Directions for this task -
Check each line of the data, and copy those where "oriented" appears.

Records shown -
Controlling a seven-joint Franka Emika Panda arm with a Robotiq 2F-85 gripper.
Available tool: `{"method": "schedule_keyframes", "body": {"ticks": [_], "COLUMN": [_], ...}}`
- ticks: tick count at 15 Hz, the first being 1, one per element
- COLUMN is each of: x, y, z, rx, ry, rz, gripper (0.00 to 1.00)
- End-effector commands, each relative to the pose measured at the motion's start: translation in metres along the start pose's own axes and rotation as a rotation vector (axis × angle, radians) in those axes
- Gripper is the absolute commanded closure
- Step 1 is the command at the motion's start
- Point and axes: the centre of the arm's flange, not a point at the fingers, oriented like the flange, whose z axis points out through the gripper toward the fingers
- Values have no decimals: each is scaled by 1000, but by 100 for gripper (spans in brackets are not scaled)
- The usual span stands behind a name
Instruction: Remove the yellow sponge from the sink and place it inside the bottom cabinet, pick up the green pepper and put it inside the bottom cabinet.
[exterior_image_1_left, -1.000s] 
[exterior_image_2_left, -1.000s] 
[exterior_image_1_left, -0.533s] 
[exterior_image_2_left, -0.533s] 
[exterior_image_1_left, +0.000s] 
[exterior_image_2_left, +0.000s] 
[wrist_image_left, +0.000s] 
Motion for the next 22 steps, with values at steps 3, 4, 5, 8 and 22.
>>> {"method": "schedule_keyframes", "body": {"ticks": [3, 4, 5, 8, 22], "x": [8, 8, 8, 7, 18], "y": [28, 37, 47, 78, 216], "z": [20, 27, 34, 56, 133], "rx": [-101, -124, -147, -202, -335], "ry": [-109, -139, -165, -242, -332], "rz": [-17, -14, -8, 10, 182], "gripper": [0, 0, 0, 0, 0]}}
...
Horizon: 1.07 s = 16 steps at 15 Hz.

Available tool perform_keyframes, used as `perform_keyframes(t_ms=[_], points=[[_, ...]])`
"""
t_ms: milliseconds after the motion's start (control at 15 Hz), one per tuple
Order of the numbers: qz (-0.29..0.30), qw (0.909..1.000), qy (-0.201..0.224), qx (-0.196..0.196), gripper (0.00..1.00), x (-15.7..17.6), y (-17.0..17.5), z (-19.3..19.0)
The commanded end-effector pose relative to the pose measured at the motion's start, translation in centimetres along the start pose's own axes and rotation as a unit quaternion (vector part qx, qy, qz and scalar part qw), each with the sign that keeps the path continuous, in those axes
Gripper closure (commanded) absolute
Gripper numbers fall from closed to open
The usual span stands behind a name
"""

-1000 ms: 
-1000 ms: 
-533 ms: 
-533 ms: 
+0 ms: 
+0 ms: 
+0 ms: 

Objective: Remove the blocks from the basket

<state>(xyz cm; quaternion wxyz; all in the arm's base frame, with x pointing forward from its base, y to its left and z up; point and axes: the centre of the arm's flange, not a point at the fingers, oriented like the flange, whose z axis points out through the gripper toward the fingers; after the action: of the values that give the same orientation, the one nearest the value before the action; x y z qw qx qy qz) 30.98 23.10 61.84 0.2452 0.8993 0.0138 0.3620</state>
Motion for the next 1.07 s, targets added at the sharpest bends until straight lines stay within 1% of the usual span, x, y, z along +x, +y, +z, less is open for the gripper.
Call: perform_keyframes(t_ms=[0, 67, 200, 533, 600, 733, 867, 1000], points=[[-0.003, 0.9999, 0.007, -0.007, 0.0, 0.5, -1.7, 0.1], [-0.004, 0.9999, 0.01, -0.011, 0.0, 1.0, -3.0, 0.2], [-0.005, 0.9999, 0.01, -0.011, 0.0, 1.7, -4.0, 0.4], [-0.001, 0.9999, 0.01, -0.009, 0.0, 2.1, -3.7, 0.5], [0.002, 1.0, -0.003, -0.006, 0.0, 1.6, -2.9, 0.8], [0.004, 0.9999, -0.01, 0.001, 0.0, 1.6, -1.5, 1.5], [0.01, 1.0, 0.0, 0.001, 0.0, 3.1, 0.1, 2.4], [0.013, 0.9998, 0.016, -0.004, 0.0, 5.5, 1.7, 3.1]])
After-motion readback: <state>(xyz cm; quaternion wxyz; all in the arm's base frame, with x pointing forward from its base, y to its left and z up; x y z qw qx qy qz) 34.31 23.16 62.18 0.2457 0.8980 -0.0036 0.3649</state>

Output of the task -
- Point and axes: the centre of the arm's flange, not a point at the fingers, oriented like the flange, whose z axis points out through the gripper toward the fingers
<state>(xyz cm; quaternion wxyz; all in the arm's base frame, with x pointing forward from its base, y to its left and z up; point and axes: the centre of the arm's flange, not a point at the fingers, oriented like the flange, whose z axis points out through the gripper toward the fingers; after the action: of the values that give the same orientation, the one nearest the value before the action; x y z qw qx qy qz) 30.98 23.10 61.84 0.2452 0.8993 0.0138 0.3620</state>

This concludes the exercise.